Date and Place of birth:
b. Dec. 16, 1775, Steventon, Hampshire, England
d. July, 18, 1817, Winchester, England


Life and Works:


Jane Austen.

English writer, who first gave the novel its modern character through the treatment of everyday life. Although Austen was widely read in her lifetime, she published her works anonymously. The most urgent preoccupation of her bright, young heroines is courtship and finally marriage. Austen herself never married. Her insights into women's lives and her mastery of form and irony have made her one of the most noted and influential novelists of her era.

In 1775, Jane Austen was born at the rectory in Steventon, Hampshire, one of two daughters of the Rev. George Austen (1731–1805) and his wife Cassandra (1739–1827).

The daughter of a clergyman, she spent the first 25 years of her life at “Steventon,” her father’s Hampshire vicarage. Here her first novels, Pride and Prejudice, Sense and Sensibility, and Northanger Abbey, were written, although they were not published until much later.

The Austens were a very close-knit family; Jane had six brothers and one sister, Cassandra, who would later draw a famous portrait of Jane. They lived in the village of Steventon in Hampshire county, England, where George was rector.

Jane Austen was mostly tutored at home, and irregularly at the Abbey School in Reading, Berkshire, but she received a broader education than many women of her time. She started to write for family amusement as a child. Her parents were avid readers; Austen's own favorite poet was Cowper. Her earliest-known writings date from about 1787. Very shy about her writing, she wrote on small pieces of paper that she slipped under the desk plotter if anyone came into the room. In her letters she observed the daily life of her family and friends in an intimate and gossipy manner.

Jane was inseparable from her older sister Cassandra. They sang and danced and attended balls together.
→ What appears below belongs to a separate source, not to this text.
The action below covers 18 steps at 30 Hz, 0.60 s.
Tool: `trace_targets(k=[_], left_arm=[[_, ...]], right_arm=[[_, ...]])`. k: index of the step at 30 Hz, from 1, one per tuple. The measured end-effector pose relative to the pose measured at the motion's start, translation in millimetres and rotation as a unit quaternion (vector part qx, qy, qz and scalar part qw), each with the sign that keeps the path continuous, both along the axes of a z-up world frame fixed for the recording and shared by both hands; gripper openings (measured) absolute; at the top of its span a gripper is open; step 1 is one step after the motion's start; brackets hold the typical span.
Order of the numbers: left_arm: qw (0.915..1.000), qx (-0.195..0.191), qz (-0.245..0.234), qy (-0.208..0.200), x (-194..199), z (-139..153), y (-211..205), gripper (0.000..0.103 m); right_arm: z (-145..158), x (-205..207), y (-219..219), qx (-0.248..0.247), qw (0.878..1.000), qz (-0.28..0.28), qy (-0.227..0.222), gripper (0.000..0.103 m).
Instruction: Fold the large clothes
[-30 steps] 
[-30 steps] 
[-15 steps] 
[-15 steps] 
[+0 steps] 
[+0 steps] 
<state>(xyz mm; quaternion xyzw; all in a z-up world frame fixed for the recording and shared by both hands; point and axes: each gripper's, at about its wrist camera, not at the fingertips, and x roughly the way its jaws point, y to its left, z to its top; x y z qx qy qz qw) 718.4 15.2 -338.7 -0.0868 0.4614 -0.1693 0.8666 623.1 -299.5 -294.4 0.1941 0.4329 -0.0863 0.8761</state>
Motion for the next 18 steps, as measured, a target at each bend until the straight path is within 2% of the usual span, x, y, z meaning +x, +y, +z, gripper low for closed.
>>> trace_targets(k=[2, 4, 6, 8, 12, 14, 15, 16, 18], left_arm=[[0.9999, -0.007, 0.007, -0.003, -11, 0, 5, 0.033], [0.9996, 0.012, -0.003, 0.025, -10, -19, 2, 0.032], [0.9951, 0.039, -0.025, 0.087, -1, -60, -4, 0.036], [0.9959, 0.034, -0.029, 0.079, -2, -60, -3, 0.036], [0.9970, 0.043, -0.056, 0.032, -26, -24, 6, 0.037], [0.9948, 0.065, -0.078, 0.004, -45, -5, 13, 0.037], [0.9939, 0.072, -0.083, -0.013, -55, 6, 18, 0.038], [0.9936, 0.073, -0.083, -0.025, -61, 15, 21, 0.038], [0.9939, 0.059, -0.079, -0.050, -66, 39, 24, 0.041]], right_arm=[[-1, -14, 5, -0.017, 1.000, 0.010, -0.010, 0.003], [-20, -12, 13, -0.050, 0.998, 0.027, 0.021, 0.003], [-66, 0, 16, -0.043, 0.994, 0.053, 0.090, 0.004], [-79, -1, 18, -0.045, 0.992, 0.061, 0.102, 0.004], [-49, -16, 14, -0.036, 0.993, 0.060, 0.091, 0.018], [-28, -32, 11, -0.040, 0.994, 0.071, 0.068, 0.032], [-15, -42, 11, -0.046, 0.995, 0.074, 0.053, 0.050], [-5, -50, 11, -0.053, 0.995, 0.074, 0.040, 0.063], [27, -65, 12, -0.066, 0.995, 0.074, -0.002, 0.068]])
The abundant correspondence between the sisters provides historians with the greatest insight into Austen's past.

Her brothers James and Henry followed in the path of their father and joined the clergy, while Francis and Charles both pursued naval careers.

Rev. George Austen supported his daughter's writing aspirations, bought her paper and a writing desk, and tried to help her get a publisher.
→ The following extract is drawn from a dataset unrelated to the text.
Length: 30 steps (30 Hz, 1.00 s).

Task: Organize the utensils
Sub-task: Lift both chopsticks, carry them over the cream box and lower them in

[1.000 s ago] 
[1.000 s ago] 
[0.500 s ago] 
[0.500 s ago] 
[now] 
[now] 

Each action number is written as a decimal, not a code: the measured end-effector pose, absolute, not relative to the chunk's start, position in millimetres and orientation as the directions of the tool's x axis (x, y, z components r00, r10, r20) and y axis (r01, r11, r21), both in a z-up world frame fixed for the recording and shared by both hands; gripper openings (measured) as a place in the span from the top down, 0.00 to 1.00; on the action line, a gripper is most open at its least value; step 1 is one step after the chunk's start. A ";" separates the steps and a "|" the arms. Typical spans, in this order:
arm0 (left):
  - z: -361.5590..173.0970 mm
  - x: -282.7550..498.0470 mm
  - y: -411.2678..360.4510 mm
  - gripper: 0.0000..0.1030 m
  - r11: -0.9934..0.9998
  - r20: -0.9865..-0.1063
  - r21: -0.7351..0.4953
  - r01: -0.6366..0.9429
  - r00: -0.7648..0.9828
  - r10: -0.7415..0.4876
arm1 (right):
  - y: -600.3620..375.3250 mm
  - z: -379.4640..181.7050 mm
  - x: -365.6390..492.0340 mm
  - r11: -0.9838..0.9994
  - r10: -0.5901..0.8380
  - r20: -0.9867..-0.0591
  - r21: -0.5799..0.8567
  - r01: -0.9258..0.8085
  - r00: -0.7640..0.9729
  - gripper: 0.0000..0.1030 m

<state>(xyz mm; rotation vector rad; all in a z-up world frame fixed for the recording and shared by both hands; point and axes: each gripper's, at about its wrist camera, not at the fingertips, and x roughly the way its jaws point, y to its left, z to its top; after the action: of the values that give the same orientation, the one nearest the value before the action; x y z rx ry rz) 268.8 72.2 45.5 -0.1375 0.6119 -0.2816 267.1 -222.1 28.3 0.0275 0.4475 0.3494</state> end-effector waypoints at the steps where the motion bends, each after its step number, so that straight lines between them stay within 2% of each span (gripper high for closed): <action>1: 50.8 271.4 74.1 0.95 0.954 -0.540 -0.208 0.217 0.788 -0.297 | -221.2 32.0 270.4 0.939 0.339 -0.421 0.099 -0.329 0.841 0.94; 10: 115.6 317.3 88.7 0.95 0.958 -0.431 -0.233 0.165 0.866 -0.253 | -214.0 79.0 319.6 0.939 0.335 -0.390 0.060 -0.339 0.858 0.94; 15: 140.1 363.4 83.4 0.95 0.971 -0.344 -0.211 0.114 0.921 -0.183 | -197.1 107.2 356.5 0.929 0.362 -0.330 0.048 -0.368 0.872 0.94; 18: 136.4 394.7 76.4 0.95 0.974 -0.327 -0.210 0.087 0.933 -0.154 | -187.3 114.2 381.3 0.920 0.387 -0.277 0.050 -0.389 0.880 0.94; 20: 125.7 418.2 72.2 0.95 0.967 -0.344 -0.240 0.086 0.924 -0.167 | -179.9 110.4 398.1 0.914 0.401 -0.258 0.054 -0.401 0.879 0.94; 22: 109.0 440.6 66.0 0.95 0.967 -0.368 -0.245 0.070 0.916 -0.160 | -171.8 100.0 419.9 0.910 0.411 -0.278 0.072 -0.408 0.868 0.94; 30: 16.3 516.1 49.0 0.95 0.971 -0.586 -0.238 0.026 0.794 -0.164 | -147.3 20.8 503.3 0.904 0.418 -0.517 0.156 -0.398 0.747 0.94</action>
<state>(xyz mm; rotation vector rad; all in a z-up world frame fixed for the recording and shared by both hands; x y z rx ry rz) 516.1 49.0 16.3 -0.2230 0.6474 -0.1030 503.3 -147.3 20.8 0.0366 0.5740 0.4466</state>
The Austen family often enacted plays, which gave Jane an opportunity to present her stories. They also rented novels out of the local library, even though this was unseeming at that time, which influenced Austen's writings. She was encouraged to write especially by her brother Henry, who wrote a little himself.

When George retired around 1801, he moved his family to Bath where he died in 1805. Adjusting to the ensuing financial difficulties, Jane, Cassandra and their mother then moved to Southampton for a time before settling in a cottage on the estate of Edward Austen in the village of Chawton, Hampshire in July 1809.

This was the place where Austen felt at home and where she wrote her later novels. She never married, she never had a room of her own, but her social life was active and she had suitors and romantic dreams. With Tom Lefroy, whom she met a few times in 1796, she talked about Fielding's Tom Jones. They shared similar sense of ironic humour and Austen was undeniably attracted to him. Austen's sister Cassandra also never married. One of her brothers became a clergyman, two served in the navy, one was mentally retarded. He was taken care of a local family.

Although all her works are love stories, and although her career coincided with the Romantic movement in literature, Jane Austen was not an intensely passionate Romantic. Passionate emotion usually carries danger in an Austen novel and the young woman who exercises moderation is more likely to find real happiness than one who irrationally elopes with a capricious lover.

Northanger Abbey, a satire on the Gothic novels of

  • Ann Radcliffe like The Mysteries of Udolpho (1794)., was sold to a publisher for £10 in 1803, but as it was not published, was bought back by members of the family and was finally issued posthumously. Austen is most famous for her mature works, which took the form of socially astute comedies of manners.

    The novels published in Austen’s lifetime were Sense and Sensibility (1811), Pride and Prejudice (1813), Mansfield Park (1814), and Emma (1816). Persuasion was issued in 1818 with Northanger Abbey. The author’s name did not appear on any of her title pages, and although her own friends knew of her authorship, she received little public recognition in her lifetime.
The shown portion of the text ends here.